Search the entries below. Return every line that has "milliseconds" in it.

(Input for this task Opens)

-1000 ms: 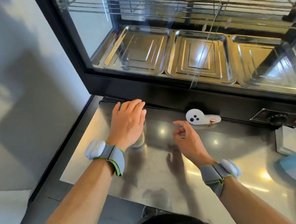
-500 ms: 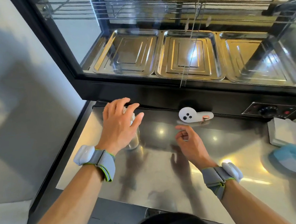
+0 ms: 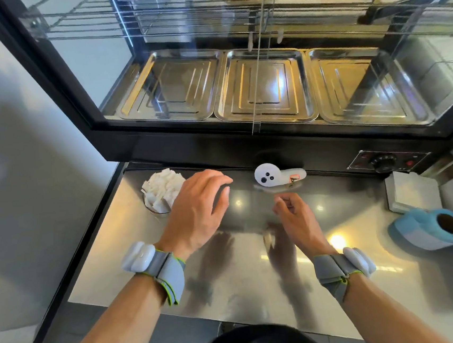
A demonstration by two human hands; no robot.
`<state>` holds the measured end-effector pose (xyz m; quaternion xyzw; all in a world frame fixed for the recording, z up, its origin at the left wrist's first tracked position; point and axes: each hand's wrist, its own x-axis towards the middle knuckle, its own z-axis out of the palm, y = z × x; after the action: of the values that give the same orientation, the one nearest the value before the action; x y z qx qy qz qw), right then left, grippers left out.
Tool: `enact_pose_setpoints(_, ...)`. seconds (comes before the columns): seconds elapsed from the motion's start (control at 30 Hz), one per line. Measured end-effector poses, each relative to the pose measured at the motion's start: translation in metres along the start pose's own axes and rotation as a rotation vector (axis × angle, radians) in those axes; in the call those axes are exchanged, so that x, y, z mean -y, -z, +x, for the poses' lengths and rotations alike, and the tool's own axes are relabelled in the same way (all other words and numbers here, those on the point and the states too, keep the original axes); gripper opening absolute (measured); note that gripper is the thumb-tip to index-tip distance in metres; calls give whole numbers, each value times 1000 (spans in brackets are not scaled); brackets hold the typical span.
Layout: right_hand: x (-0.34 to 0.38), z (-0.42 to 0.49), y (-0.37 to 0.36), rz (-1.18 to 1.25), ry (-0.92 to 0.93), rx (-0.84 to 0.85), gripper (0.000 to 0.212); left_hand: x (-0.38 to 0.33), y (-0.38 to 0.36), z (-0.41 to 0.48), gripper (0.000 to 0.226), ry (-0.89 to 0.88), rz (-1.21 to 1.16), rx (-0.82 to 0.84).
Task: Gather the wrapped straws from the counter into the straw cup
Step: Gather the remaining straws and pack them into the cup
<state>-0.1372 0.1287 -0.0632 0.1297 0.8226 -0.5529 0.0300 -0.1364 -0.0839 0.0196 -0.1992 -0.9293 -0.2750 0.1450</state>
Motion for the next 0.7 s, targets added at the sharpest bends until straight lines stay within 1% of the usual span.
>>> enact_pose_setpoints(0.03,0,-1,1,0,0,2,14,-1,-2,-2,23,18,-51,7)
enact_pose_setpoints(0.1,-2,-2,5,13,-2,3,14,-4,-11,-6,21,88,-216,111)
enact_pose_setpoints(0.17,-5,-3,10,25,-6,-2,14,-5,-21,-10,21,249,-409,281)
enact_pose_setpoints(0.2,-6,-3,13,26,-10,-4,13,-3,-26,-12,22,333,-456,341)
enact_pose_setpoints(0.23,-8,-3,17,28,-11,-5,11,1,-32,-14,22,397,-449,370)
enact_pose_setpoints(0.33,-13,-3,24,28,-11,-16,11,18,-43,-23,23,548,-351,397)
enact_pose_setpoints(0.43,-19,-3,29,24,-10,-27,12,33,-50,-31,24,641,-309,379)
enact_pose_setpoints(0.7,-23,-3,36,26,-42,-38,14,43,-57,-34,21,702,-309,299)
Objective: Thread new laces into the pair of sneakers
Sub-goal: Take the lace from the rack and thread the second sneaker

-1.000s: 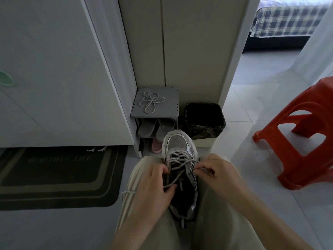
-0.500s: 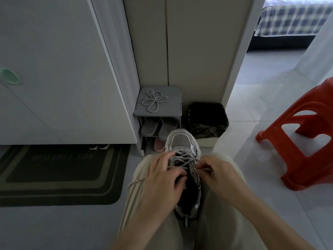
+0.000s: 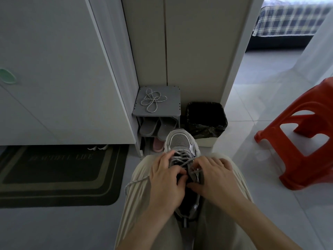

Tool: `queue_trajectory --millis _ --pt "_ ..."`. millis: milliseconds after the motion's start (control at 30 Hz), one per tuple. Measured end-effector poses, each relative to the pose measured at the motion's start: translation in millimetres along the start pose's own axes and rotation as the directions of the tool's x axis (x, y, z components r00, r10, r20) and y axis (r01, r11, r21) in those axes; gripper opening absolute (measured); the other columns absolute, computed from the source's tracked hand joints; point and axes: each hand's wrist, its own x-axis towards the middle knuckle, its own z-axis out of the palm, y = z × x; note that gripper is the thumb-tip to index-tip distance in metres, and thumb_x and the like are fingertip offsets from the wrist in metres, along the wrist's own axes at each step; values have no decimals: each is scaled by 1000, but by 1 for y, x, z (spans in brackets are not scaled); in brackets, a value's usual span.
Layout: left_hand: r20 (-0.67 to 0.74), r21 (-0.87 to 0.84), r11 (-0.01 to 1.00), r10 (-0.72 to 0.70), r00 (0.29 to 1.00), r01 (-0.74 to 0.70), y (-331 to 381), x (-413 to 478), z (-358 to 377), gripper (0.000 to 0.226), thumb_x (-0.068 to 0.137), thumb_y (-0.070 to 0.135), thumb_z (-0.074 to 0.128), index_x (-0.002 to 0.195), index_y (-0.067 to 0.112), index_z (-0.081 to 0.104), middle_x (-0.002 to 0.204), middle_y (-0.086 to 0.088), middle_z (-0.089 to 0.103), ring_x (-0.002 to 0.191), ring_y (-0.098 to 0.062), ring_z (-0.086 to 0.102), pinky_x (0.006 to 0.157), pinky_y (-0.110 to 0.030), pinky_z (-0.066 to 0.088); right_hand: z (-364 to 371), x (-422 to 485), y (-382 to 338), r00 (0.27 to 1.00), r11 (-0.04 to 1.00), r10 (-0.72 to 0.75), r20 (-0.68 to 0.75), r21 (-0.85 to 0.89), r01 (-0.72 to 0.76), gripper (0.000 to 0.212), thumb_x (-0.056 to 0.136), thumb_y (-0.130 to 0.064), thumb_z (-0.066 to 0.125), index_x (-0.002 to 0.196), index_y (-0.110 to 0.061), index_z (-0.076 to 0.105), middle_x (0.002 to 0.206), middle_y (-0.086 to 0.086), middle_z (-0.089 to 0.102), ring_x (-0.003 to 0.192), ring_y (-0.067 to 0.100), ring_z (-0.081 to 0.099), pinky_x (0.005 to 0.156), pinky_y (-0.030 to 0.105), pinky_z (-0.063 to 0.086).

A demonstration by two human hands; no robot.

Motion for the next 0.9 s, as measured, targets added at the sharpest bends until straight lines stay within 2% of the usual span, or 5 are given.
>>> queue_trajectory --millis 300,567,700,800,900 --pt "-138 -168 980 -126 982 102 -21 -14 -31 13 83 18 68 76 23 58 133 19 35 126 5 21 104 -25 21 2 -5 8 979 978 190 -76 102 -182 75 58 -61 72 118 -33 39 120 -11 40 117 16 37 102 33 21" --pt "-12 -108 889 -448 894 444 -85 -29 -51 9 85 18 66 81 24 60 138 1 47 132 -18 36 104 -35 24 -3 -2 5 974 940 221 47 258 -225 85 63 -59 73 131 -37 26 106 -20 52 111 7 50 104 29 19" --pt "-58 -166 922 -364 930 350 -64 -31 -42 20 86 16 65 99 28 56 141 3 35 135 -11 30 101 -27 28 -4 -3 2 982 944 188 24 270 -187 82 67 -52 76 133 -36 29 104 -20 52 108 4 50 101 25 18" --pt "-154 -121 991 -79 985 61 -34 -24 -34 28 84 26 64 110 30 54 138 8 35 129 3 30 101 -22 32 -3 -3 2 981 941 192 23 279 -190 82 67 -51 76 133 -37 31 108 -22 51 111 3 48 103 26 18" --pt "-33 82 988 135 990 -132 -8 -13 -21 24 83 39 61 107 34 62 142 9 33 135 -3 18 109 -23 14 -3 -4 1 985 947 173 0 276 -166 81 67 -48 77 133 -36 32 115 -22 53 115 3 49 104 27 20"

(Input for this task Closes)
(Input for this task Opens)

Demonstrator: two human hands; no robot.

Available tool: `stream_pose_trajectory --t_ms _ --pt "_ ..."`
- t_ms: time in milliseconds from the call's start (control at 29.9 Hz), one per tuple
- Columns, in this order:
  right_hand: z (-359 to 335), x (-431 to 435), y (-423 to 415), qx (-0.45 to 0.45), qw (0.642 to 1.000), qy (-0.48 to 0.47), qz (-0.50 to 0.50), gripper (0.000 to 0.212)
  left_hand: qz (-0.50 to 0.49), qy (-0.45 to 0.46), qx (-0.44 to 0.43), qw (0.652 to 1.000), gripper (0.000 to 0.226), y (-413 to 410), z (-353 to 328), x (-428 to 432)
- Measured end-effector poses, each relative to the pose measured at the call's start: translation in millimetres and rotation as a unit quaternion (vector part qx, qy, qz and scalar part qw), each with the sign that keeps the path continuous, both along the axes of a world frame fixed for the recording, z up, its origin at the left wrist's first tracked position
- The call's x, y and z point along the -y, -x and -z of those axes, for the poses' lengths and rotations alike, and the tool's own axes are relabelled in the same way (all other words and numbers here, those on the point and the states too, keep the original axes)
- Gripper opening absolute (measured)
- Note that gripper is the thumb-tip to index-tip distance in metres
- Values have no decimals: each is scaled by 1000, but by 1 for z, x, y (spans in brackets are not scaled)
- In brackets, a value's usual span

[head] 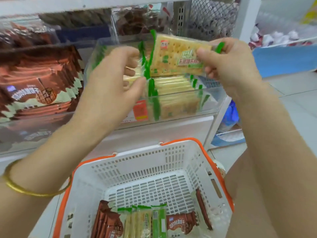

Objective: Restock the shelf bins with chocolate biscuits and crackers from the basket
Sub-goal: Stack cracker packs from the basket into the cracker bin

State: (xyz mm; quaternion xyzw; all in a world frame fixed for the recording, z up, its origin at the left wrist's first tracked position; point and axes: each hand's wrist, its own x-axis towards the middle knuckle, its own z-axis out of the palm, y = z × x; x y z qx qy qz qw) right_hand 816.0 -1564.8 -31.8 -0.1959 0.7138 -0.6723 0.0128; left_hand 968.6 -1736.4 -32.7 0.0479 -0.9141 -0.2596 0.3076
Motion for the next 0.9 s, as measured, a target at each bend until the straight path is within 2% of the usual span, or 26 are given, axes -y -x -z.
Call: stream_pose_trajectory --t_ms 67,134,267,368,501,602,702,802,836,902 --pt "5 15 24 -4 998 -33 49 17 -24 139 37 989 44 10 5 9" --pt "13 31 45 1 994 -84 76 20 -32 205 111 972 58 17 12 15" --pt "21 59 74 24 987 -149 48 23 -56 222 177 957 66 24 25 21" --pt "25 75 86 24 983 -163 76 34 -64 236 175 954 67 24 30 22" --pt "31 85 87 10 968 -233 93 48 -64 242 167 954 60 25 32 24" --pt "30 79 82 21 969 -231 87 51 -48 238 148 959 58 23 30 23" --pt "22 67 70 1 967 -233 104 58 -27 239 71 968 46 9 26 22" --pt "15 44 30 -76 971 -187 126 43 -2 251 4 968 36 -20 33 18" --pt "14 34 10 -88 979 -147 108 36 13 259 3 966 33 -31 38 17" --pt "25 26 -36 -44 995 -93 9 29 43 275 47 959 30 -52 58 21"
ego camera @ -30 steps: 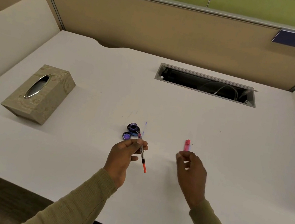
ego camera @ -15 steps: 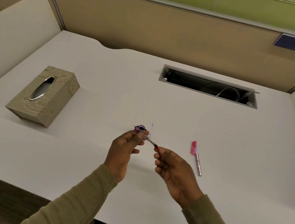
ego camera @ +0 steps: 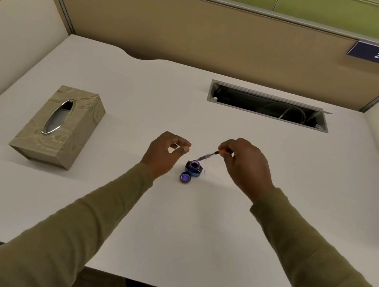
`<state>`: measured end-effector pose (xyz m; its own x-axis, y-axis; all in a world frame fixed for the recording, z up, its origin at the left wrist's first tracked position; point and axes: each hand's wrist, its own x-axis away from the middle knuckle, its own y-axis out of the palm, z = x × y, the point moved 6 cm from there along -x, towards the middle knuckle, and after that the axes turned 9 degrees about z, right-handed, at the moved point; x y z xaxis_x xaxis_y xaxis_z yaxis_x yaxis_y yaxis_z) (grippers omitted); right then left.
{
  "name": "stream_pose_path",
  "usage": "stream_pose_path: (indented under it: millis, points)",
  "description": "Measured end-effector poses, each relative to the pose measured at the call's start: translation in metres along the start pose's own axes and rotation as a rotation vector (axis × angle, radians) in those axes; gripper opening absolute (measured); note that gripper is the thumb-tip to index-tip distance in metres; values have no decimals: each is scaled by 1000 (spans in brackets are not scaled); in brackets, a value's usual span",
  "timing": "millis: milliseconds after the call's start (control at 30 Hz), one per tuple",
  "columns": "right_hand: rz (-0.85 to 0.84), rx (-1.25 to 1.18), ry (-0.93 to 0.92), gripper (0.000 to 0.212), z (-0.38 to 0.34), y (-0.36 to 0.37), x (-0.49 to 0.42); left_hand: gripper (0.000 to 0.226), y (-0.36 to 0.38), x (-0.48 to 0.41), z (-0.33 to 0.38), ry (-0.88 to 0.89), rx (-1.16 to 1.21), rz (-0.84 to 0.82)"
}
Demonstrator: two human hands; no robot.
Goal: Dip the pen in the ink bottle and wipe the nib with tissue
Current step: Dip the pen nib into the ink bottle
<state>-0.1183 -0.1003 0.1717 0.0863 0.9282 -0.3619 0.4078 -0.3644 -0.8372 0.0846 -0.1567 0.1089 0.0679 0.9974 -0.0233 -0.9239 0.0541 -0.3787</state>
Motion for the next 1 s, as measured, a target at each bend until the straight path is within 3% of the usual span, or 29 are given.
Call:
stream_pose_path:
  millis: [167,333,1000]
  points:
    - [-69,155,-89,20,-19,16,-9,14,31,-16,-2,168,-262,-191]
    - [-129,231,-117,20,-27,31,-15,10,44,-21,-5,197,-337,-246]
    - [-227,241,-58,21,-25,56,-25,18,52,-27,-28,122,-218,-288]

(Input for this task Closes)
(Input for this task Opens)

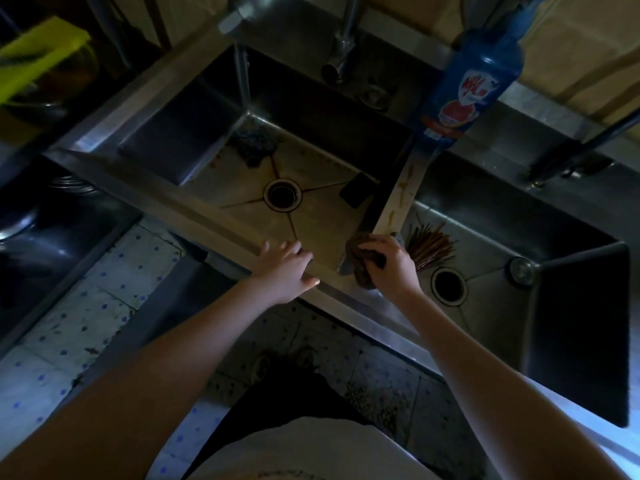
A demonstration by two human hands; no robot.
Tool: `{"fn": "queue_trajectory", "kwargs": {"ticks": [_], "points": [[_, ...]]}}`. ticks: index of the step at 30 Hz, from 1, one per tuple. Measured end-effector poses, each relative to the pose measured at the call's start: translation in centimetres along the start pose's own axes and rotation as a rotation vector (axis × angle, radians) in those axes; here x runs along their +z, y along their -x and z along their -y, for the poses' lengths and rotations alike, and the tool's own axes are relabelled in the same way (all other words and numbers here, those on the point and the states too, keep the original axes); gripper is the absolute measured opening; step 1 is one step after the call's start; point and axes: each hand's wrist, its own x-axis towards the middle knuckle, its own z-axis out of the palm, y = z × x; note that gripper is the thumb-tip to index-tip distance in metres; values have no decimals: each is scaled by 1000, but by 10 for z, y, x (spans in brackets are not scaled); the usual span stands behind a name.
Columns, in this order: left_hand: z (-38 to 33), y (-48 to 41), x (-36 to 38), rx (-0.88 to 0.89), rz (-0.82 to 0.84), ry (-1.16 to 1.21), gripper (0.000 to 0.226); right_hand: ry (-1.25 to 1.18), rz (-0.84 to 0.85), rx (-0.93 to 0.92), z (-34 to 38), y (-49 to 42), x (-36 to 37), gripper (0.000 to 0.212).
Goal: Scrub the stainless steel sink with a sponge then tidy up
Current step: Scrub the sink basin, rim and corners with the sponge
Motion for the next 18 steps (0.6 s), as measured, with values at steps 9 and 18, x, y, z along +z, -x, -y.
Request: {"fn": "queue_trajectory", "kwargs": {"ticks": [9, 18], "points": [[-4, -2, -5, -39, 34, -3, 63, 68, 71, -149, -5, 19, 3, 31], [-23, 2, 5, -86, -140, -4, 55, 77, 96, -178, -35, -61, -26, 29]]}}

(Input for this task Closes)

--- Answer section ---
Tool: `queue_trajectory --millis _ --pt "_ ..."`. millis: milliseconds after the motion's start (control at 30 Hz), one per tuple. Measured end-effector poses, each relative to the pose measured at the motion's start: translation in millimetres along the start pose's own axes and rotation as the directions of the tool's x axis (x, y, z components r00, r10, r20) and y axis (r01, r11, r21) in those axes; gripper opening absolute (measured); the other columns absolute, computed from the source's tracked hand joints; point and axes: each hand's wrist, its own x-axis towards the middle knuckle, its own z-axis out of the palm, y = z × x; note that gripper is the thumb-tip to index-tip distance in metres, and thumb_x and the like are fingertip offsets from the wrist in metres, along the wrist's own axes at each step; values have no decimals: each is scaled by 1000, but by 1 for y, x, z (spans in brackets are not scaled); in brackets, a value's usual span.
- t_ms: time in milliseconds from the call's start (control at 29.9 Hz), one per tuple
  "timing": "millis: milliseconds after the call's start (control at 30 Hz), one per tuple",

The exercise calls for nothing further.